- GIVEN DATA:
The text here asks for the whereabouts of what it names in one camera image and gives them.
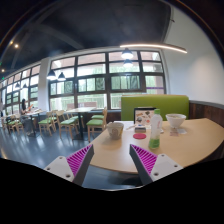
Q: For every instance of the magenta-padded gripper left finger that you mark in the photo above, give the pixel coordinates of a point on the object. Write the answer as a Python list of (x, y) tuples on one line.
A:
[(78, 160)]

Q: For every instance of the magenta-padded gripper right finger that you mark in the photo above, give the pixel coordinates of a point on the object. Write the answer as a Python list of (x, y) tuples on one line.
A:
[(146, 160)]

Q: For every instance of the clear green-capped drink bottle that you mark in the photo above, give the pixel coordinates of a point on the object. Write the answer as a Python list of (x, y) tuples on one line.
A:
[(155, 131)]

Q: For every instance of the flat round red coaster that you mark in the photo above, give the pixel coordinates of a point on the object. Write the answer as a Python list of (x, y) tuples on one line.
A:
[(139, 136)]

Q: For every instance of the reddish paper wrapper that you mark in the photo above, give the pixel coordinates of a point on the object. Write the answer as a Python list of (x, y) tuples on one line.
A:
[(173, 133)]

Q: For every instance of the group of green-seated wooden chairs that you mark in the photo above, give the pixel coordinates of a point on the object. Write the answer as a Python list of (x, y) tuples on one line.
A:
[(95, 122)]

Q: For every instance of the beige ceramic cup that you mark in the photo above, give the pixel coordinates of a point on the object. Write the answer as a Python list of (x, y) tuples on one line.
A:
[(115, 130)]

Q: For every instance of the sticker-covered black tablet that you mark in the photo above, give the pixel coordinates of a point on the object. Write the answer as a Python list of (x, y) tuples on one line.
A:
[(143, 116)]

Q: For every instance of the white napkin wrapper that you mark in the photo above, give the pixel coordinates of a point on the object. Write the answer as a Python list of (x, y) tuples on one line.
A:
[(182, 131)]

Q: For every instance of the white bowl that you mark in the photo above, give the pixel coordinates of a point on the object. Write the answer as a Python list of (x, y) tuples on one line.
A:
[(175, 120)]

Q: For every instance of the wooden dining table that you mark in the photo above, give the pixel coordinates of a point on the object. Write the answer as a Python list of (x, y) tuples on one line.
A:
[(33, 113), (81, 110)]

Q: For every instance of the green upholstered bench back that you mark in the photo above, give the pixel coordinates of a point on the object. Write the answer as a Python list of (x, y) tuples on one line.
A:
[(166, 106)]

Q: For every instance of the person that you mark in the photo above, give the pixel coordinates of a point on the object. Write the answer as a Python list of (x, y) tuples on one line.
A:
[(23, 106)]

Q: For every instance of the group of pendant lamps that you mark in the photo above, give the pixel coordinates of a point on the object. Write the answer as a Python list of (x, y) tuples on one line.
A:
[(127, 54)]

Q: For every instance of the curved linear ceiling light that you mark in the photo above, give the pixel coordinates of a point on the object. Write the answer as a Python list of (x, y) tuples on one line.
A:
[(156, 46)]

* * *

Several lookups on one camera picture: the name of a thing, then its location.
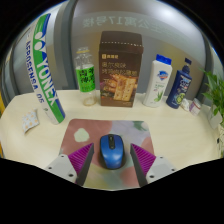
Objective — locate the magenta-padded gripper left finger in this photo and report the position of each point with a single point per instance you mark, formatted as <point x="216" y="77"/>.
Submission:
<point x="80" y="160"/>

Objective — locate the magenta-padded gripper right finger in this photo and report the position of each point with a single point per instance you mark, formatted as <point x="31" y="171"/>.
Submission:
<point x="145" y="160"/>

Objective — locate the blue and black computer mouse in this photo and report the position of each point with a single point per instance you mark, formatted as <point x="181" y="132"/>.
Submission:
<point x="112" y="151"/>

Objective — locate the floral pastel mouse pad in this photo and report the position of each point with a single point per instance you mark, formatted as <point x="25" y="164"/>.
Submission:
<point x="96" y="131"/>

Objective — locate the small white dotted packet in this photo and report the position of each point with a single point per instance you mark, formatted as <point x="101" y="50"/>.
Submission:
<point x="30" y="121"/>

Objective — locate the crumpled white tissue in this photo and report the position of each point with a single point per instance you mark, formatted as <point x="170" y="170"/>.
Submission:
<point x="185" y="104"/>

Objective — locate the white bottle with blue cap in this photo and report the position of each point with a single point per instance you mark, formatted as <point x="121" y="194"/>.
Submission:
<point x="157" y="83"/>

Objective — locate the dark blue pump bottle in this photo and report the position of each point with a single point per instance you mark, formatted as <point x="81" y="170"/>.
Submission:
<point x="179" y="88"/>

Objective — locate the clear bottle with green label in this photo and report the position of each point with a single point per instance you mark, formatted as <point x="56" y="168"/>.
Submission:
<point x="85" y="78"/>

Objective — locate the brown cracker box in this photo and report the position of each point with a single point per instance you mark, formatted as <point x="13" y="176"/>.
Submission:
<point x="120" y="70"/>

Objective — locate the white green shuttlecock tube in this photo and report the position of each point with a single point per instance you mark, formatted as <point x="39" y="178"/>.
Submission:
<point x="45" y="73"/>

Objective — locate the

- EXERCISE REQUIREMENTS: What is the number of lines in the records that contain "mouse"? Answer with it alone.

- PROBLEM SOLUTION: 2